Search this site with Google

A hierarchical scheme of classification. Usually a valid taxonomy must be complete (every item is classified) and unambiguous (no item has more than one classification)

Valid and Invalid Taxonomies

In the figure above the classification schemes on the right is invalid because it is:

  • incomplete: Germany has no regions and Australia is not within a continent
  • ambiguous: Alaska is both part of the USA and a region in its own right, and Ireland is within both the UK and Eire

The standard validity rules for taxonomies can be thought of as defining a diagram like the above. Any valid taxonomy will contain no gaps and every item will be a rectangle.
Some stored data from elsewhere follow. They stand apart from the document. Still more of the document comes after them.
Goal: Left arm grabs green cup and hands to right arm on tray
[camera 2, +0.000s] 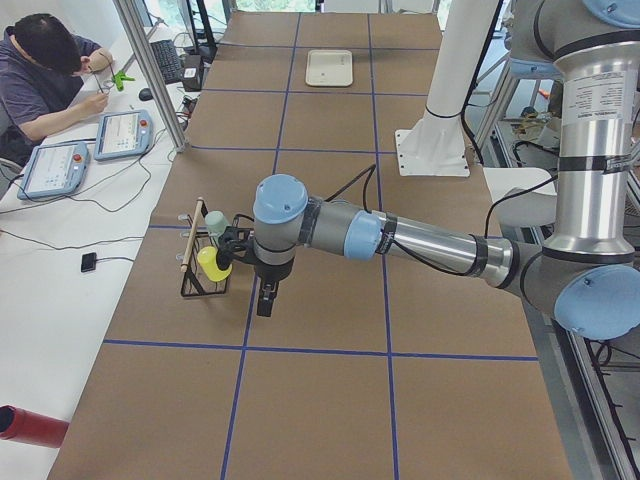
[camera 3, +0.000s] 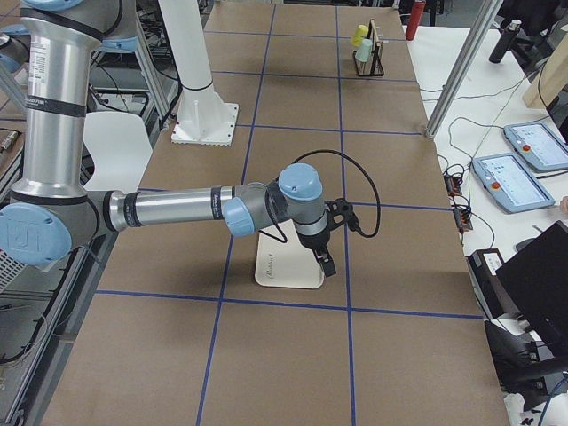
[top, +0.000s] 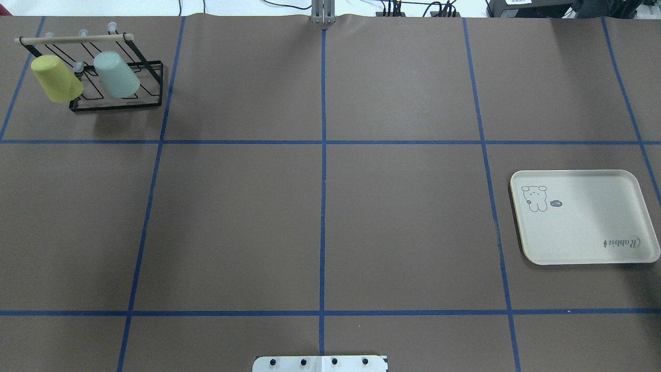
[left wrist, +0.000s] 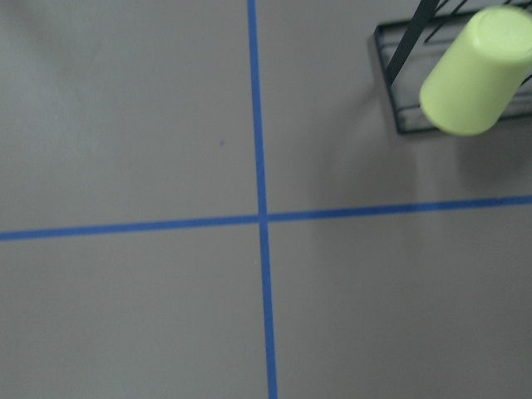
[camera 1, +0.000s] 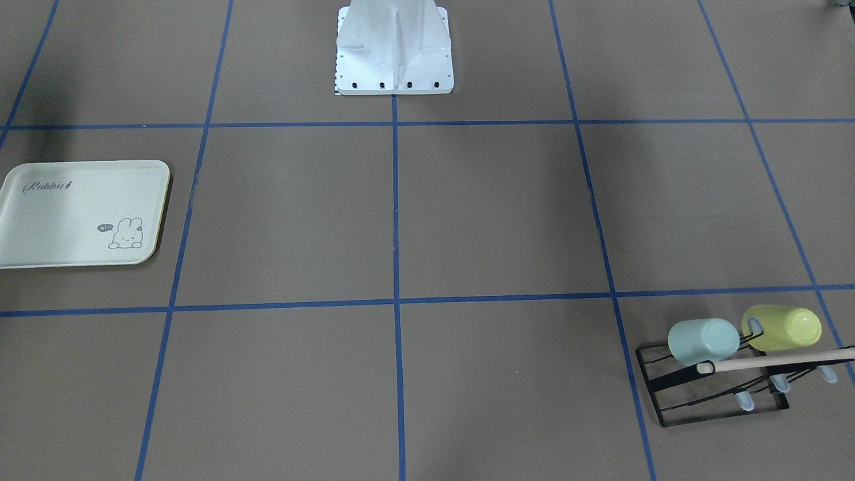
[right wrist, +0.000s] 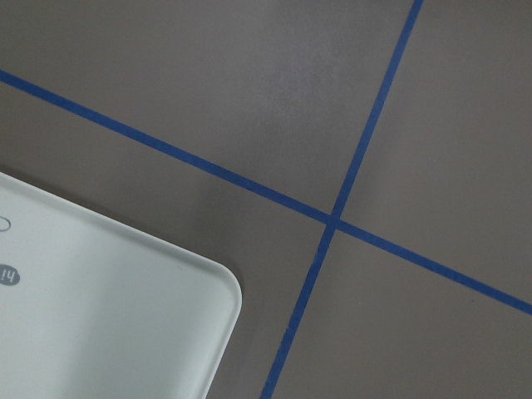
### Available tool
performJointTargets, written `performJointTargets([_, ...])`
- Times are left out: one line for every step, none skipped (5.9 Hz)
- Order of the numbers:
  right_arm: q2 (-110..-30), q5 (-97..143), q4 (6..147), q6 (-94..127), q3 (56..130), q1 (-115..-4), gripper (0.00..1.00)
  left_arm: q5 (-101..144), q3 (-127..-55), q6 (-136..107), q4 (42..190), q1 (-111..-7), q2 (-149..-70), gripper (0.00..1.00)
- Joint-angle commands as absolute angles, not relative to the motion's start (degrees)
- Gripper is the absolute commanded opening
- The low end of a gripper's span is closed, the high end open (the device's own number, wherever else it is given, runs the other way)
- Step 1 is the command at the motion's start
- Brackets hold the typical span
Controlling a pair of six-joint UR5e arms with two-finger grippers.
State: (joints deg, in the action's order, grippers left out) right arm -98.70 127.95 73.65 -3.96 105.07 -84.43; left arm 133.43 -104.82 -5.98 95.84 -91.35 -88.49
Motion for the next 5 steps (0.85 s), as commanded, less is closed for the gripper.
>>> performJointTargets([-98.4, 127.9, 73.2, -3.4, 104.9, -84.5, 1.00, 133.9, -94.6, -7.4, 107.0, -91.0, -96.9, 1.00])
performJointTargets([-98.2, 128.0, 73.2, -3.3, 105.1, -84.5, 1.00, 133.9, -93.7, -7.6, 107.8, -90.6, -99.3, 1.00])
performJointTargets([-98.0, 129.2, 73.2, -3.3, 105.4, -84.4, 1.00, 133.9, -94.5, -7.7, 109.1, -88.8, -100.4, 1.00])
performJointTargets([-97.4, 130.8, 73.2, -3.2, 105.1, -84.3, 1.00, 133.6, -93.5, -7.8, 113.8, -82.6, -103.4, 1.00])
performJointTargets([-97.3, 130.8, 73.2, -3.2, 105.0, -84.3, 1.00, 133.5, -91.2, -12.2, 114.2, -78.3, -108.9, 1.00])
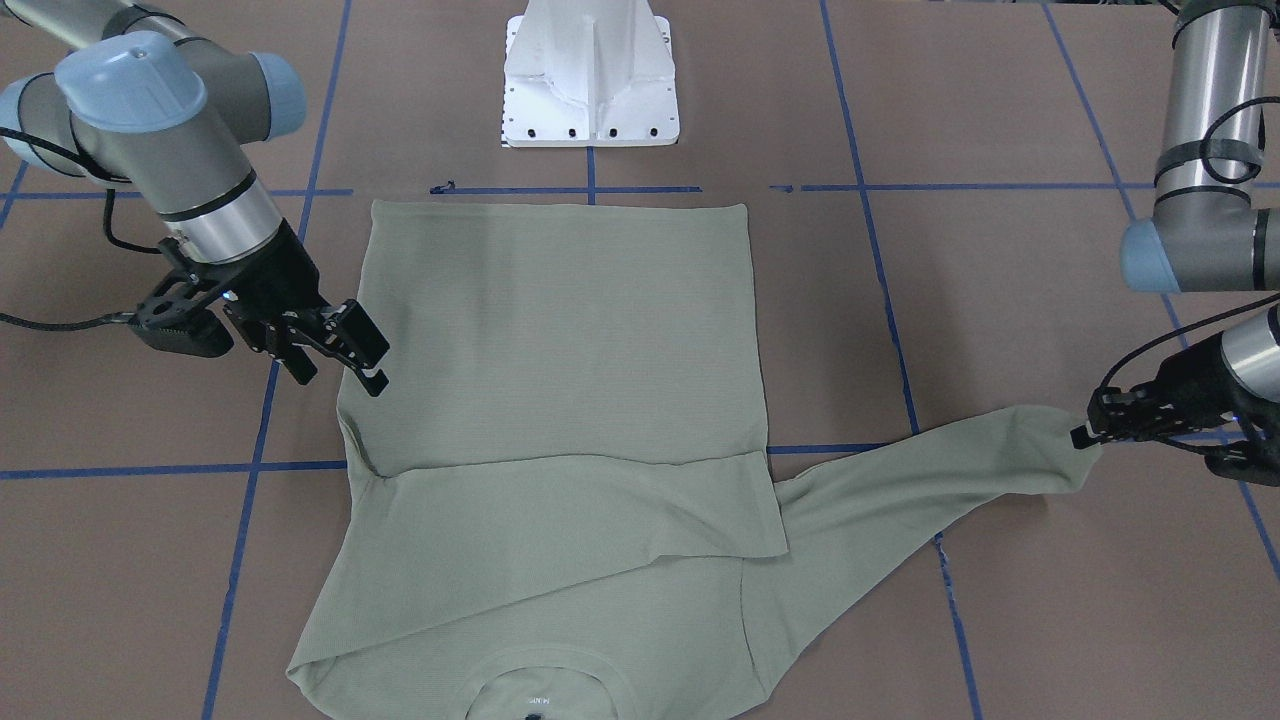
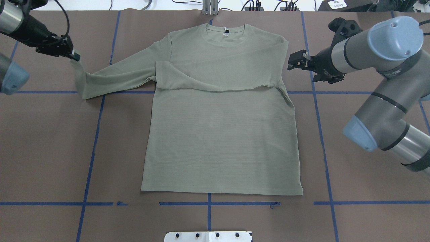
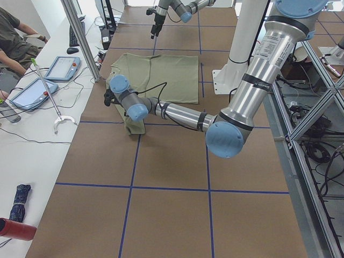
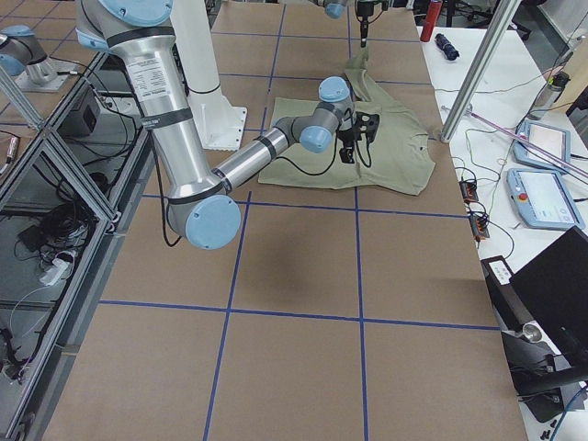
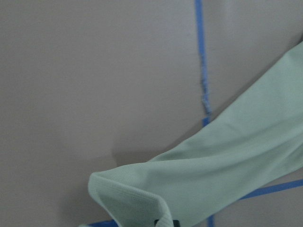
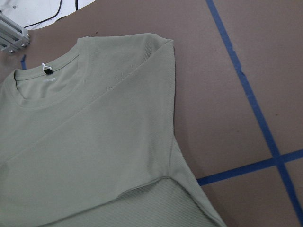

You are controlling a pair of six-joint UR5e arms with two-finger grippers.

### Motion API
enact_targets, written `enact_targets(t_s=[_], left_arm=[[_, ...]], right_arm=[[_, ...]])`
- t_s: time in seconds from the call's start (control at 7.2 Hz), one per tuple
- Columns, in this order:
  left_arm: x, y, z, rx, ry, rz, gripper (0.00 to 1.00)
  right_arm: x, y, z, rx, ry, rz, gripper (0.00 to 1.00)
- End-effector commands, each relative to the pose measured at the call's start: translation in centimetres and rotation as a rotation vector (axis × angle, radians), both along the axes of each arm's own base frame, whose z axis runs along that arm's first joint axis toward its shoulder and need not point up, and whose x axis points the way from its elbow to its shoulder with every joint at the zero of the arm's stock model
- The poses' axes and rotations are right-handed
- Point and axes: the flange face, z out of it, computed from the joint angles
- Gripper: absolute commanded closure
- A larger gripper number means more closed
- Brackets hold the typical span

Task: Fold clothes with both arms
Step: 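Fold the held sleeve across the shirt body with the left gripper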

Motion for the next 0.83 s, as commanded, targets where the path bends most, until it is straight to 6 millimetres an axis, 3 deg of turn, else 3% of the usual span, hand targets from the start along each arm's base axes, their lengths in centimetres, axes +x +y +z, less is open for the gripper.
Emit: enact_targets(t_s=[0.0,0.14,0.28,0.42,0.56,0.69], left_arm=[[12.6,3.9,-15.8,-0.107,0.117,-0.069,1.00],[19.7,5.3,-22.1,-0.089,0.156,-0.151,1.00],[25.5,4.0,-27.5,-0.110,0.187,-0.209,1.00],[29.9,2.0,-32.3,-0.118,0.216,-0.257,1.00],[33.2,1.4,-35.6,-0.093,0.225,-0.321,1.00],[35.9,2.9,-36.8,-0.071,0.238,-0.336,1.00]], right_arm=[[6.7,0.2,4.4,0.023,0.043,-0.041,0.00],[9.4,0.6,6.3,0.043,0.076,-0.041,0.00],[10.6,0.7,7.8,0.063,0.107,-0.060,0.00],[11.6,0.9,8.8,0.061,0.121,-0.058,0.00],[11.8,0.9,8.9,0.059,0.122,-0.057,0.00],[11.8,1.0,8.9,0.058,0.123,-0.057,0.00]])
If the set of classifications does not follow the above rules it can still be thought of as an ontology.

Number of levels

The most common type of taxonomy has only a single level, it is a list of the valid values that an attribute can have. In this case there are no issues with the mapping between values, since the only relationship between values is mutual exclusivity.

A Location Taxonomy

When there are multiple levels the relationship between levels can be thought of as either being "part of" or "type of". For example in the countries example above "England" is part of the "UK" which in turn is part of "Europe". The physical nature of the classification makes it easier to ensure that all the applicable items are included.

Other taxonomies could be based on the "type of" relationship, for example a "Tiger", "Lion" and "Panther" are all types of "Cat", which in turn is a type of "Mammal". In this case there is a widely understood language that defines concepts such as "class", "family", "genus" and "species" and gives names to particular examples. Where a widely understood classification scheme already exists it should used, unless there is a compelling (and documented) reason to avoid it. Often it is necessary to slightly adjust such schemes, for example when defining animals it may be better to adopt the common name for them rather than the more strictly accurate latin one. In such cases one should be extremely careful to document the modification to the standard scheme that has been adopted.

Defining a taxonomy

The process of defining and maintaining a complete taxonomy is usually time consuming and expensive.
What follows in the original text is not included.